De Beyrouth au reste du monde – De l’amour

Tania Hadjithomas Mehanna
feat
13 Feb
Au Liban il n’y a pas d’entre-deux. On s’aime ou on se déteste. On s’entraide ou on se détruit. On s’allie ou on se combat. On se congratule ou on se critique. Il n’y a pas d’entre deux. L’indifférence est un concept inconnu, lointain, inexplicable, « occidental ». Au Liban on ne peut pas vivre caché. On ne peut pas non plus vivre seul. Nous ne sommes pas assez nombreux pour être anonymes. Nous ne sommes pas assez forts pour être uniques. Alors on s’embrasse, trois fois, on se tape dans le dos, on se lance des fleurs, on montre nos nouvelles coiffures sur les réseaux sociaux. On reçoit beaucoup de compliments.
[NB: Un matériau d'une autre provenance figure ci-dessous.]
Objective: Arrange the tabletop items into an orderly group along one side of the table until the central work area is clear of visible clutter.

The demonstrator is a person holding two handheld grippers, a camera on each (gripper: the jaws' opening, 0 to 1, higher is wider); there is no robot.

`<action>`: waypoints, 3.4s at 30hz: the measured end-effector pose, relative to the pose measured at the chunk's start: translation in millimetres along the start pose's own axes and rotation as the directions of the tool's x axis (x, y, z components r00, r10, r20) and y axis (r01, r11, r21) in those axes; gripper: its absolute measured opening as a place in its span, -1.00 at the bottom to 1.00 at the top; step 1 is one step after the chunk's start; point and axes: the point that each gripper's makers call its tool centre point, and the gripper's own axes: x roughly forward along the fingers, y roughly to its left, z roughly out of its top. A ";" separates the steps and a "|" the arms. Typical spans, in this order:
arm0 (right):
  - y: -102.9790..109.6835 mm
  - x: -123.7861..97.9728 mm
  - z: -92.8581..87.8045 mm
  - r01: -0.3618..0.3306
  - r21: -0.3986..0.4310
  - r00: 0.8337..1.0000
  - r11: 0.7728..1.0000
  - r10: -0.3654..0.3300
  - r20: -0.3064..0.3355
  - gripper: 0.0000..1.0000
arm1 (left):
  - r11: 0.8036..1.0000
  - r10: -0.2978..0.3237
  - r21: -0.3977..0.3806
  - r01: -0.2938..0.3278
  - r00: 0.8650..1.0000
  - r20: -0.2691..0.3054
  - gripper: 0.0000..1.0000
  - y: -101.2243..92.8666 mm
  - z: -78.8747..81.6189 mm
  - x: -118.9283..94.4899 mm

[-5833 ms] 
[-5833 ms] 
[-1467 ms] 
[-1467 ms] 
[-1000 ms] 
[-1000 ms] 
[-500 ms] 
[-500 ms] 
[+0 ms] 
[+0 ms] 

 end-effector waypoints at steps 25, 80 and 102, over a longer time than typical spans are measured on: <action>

Aucun prénom ne résiste à l’affection nationale. Naddouche, zouzou, momo, tony, nana. Et les habibi et hayété sont inépuisables. Chez l’épicier, à la station d’essence ou dans le taxi, nous devenons des yeux, des cœurs, des vies. Ya albé, ya ayné. L’amour circule mieux que les voitures au Liban. Et lorsqu’on va au cinéma, faire les courses, au restaurant ou sur la corniche, on dit bonjour souvent, on demande de la famille et on oublie le temps et l’urgence du moment dans une longue conversation aussi curieuse qu’attentive. L’amour est plus poli que nos politiciens au Liban. On se doit d’aller embrasser la veuve et l’orphelin. Proches ou lointains, nos morts ne partent pas sans un déplacement massif de la population. L’amour est plus fort que les lois au Liban. On s’embrasse beaucoup. Dans les cours d’immeubles. Dans les parkings. Au détour d’une rue. On s’embrasse entre amis, entre hommes et femmes, entre hommes et hommes, entre femmes et femmes. L’amour est plus têtu que le destin au Liban. On continue à l’aimer ce petit bout de terre. Même si on s’en défend. On y revient sans cesse. Avec nos corps et nos cœurs. Nos pensées et nos gènes. Et l’amour est plus puissant que la mort au Liban. La lumière est notre alliée. Elle transperce les enveloppes, les apparences et les barricades. Elle se joue des menaces, des perspectives et des guerres. Elle nous vient d’en haut et nous oblige à sourire. Souvent.